Le voyou crânait pour cacher son réel déboire. Comme M. de Valcor continuait à réfléchir profondément sans ouvrir la bouche, il lui demanda d’un ton moins assuré:

—«Vous ne pouvez pas douter de la vérité de mon récit, ni de l’authenticité de la lettre? La mort de Pabro?... Je peux vous indiquer des journaux qui l’ont mentionnée. Tenez ... le Messager de Cordouan, par exemple, qui a même parlé de moi, mis en cause un instant, mais disculpé presque aussitôt. Quant à la lettre, comment inventerais-je ce que je vous en ai dit? Voulez-vous la voir, tout de suite?... cette nuit même?... Je puis aller vous la chercher.
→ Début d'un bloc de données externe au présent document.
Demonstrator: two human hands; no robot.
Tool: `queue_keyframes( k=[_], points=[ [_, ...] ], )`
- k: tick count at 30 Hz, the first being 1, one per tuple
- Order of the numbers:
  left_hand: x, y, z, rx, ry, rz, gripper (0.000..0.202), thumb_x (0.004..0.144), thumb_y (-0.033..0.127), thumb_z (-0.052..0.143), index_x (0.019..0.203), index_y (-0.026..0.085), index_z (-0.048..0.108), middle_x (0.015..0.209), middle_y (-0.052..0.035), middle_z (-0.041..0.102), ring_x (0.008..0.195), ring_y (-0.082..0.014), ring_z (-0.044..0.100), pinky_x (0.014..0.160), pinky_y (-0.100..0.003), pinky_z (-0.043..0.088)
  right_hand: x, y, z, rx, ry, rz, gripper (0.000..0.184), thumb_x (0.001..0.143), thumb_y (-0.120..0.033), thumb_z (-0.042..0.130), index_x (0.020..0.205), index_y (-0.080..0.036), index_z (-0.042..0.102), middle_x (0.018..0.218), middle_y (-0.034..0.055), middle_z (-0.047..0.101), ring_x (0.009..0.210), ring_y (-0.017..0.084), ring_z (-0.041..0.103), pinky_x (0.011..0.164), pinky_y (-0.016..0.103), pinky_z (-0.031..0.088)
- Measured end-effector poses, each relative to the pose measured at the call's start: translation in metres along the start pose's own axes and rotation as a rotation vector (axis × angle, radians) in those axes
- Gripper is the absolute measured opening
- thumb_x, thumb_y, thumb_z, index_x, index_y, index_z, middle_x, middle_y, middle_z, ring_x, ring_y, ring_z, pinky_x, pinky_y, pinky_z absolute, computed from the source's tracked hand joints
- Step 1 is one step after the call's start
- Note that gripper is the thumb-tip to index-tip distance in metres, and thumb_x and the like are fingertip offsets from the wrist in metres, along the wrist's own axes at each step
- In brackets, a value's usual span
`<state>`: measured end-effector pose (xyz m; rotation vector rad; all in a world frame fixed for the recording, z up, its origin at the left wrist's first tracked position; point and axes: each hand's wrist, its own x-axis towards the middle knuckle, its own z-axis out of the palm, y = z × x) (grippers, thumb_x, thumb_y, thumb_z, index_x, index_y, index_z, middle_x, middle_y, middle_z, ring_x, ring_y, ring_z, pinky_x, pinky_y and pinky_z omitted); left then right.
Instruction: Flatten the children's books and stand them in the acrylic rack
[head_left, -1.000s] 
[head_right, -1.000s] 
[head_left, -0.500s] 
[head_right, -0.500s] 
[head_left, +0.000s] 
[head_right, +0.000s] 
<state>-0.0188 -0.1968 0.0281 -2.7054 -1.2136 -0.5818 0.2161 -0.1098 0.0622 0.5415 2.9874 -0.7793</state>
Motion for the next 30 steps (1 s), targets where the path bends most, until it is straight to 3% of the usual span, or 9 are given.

—Combien me la vendrez-vous?» fit le marquis, imperturbable.

—«Dame!...» s’écria l’autre, rasséréné.

Il retira son melon pour se gratter le crâne, le replaça, l’enfonça sur ses yeux.

—«Vingt mille balles ... Est-ce trop?» questionna-t-il. Et sa voix tremblait d’espoir, de convoitise.

—«Je doublerai cette somme,» dit Renaud, «si vous faites ce que je vais vous dire.